駅前の喧騒が近づくにつれ、道は明るくなる。月の光は街の明かりに紛れて、足元の影が複雑になる。
「えっと、クローバー・ホテルでしたね?」
駅裏だけど、改札から出てすぐ看板が見えてるから迷いようが無いはず。
「そう。そこの305号室。ホテルの玄関先まで連れて行ってもらったら、さすがに僕だって迷いませんよ」
瓜生には心配掛けてしまった、と柘植さんは反省しているようだ。
「何度か行ったり来たりすれば、方向音痴なりに道を覚えるんだけども……、初めての場所はやっぱりダメでした」
「そういえば──、瓜生さんの前に会いに行かれたというご友人のお宅には、どうやって辿り着いたんですか?」
そこ、やっぱり疑問に思いますか、と苦笑する声。
「一人は駅から電話したら歩いて迎えに来てくれました。もう一人の家は駅から遠くて、仕方なくタクシーを使ったんです。駅に着いてからこれから行くと電話したので、乗り物酔い対策の濡れタオルを用意して待っててくれましたよ。呆れ顔で……。近くに来たなら言ってくれれば出掛けて行ったのに、って言いながら」
でも、その友人はもう車の免許を返上したって年賀状に書いてたし、悪いと思ったんですよ、と柘植さんは言う。

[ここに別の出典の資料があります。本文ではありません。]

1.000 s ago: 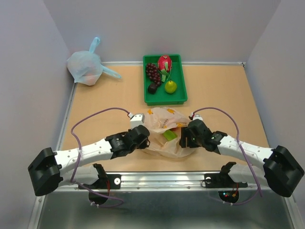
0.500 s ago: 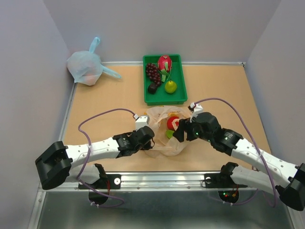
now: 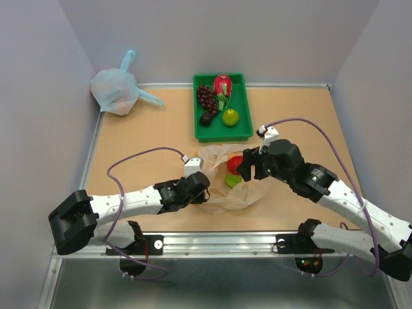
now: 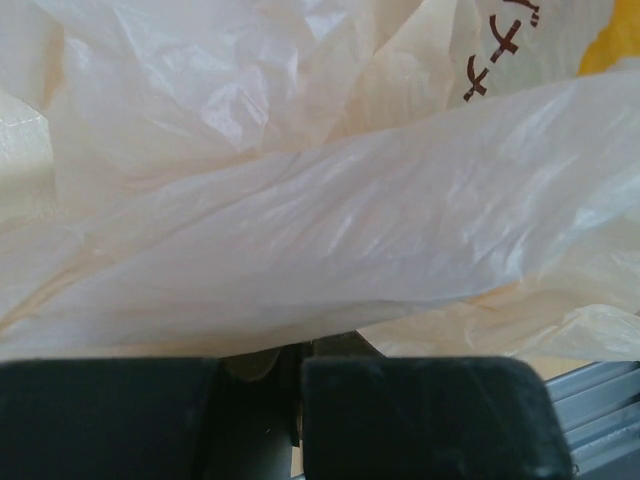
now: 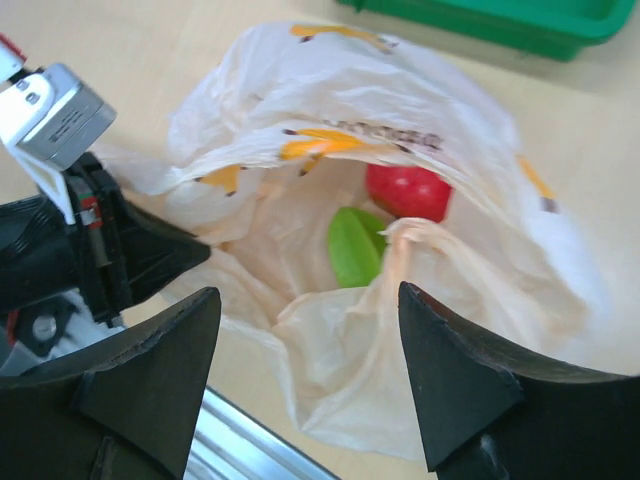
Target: Untie the knot of the plastic bag and take out the fruit
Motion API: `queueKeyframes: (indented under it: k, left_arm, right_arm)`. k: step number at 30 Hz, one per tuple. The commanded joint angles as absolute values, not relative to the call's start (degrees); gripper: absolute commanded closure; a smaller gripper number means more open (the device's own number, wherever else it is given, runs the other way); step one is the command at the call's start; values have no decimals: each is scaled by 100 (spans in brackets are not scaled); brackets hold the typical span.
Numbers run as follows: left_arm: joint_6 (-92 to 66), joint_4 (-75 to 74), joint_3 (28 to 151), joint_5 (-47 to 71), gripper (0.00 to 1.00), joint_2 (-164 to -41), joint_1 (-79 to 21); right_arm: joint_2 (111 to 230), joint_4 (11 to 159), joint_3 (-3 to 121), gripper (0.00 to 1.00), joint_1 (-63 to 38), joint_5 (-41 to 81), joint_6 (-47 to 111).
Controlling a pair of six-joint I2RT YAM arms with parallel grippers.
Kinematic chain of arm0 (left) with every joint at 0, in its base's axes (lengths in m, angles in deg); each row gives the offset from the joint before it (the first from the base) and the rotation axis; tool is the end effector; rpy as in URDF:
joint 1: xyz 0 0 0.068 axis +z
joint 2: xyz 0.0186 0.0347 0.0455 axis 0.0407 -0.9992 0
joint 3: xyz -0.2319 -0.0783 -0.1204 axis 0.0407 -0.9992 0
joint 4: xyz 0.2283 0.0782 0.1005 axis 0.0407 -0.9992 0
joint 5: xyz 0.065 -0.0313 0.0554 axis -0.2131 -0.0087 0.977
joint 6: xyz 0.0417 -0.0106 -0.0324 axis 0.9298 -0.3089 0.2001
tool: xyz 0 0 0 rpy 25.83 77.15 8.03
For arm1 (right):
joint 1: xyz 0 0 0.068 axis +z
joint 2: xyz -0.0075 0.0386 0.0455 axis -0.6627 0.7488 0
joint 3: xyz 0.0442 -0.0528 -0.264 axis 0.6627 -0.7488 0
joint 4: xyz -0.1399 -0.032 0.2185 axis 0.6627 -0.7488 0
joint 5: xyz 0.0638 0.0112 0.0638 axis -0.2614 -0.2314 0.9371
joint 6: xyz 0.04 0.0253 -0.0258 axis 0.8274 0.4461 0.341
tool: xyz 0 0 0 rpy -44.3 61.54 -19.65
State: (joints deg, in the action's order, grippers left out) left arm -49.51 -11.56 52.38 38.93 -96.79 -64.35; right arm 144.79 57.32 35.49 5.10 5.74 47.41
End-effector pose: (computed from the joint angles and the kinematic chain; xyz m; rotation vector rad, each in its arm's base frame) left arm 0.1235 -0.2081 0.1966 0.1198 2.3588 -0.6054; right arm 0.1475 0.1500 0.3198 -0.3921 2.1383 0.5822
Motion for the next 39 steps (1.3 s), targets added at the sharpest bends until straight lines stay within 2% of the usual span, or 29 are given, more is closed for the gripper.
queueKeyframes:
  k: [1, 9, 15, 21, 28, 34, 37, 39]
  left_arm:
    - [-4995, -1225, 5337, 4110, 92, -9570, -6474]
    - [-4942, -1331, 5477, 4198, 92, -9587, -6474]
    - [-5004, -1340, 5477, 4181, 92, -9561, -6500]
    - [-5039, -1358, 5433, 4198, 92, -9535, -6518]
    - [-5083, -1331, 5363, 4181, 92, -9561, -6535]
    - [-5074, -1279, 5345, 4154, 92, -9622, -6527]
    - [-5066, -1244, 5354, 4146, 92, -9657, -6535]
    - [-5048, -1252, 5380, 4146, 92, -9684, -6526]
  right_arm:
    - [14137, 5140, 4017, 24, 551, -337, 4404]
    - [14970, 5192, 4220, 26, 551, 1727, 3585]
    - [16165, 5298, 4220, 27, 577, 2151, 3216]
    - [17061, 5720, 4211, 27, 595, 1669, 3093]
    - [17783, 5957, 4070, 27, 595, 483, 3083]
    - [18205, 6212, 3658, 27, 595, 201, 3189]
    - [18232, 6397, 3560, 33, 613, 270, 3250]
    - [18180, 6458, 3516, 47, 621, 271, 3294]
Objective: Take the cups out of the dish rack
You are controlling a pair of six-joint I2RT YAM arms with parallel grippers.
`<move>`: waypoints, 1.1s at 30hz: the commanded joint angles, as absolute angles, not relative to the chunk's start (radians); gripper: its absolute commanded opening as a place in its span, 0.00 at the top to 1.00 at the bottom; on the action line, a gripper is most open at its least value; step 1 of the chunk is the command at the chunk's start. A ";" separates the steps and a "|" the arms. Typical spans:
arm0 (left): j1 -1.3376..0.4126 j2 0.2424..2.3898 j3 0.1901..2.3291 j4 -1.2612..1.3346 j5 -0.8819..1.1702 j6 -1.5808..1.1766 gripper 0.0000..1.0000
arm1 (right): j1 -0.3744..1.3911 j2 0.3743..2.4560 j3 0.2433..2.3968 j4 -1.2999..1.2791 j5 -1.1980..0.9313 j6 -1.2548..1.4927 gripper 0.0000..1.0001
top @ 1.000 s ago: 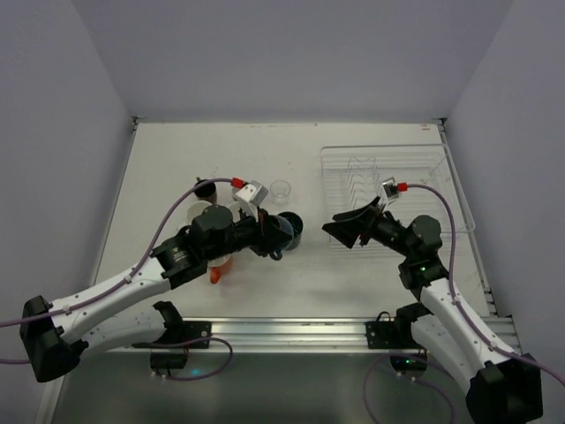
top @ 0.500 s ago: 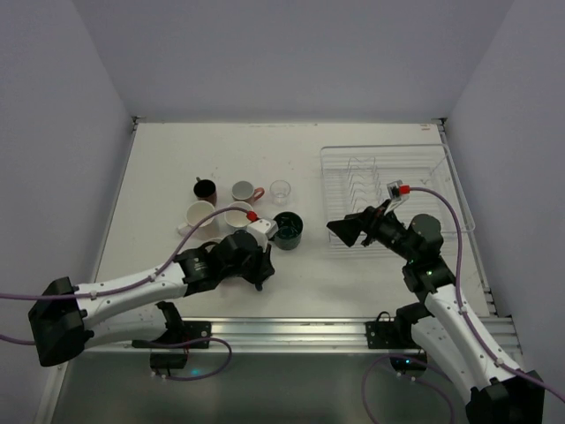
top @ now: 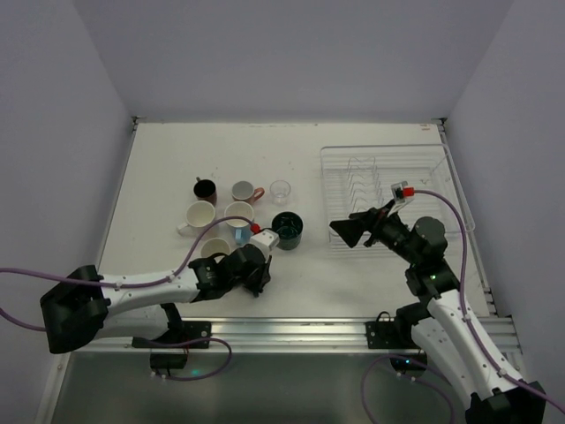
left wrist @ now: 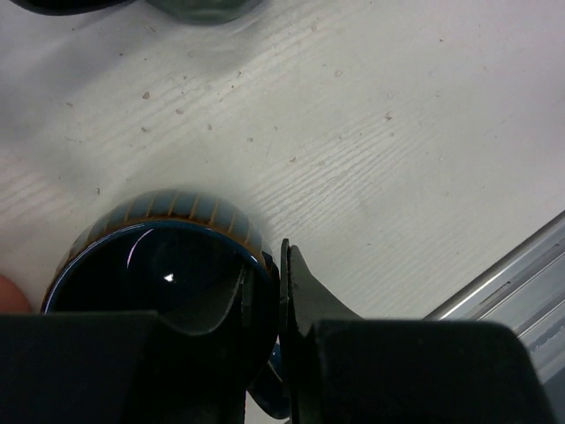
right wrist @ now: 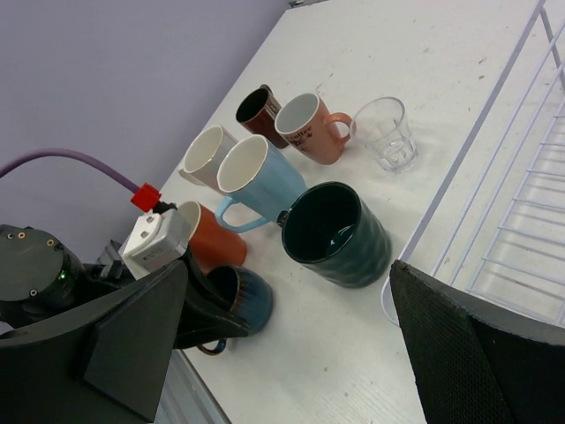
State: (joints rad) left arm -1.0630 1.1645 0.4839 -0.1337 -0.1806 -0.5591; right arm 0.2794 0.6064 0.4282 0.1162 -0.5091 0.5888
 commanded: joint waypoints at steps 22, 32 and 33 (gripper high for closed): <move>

「瓜生の家は駅からそんなに離れてないみたいだし、本人は足を悪くしてるっていう話だから、これは一丁びっくりさせてやろうと思って、ホテルに荷物を置いてすぐ出かけたんです。──だけど、失敗だったなぁ」
瓜生には「己の方向音痴ぶりに対する認識が甘い!」としこたま叱られました、と大袈裟に溜息を吐いてみせるので、俺は思わず笑ってしまった。
「三人とも、それぞれいきなりの訪問だったから、不在だったりで会えなくてもしょうがないと思ってたけど、会えて良かった」
「それにしても……どうしてそんな、『突撃! 隣の朝ゴハン』みたいな訪問を思いついたんですか?」
と、とつげきって、と絶句し、柘植さんは笑いに噎せてしまった。しょーもない譬えをしたことを謝りながら、俺は背中をさする。本当、ごめんなさい。そんなにウケると思わなかったんです……。
「だ、大丈夫ですか……?」
まだ咳をしながら、柘植さんは、大丈夫、というように片手を上げた。そのまましばらく息を整える構えだ。何度か咳払いして、ようやく元に戻ったらしい。
「なんか、すみません……」
「い、いや。確かにそんな感じだったかな、と思ってね、三人にとっては」
○ネスケが突撃してきたみたいだよね、と柘植さんは笑う。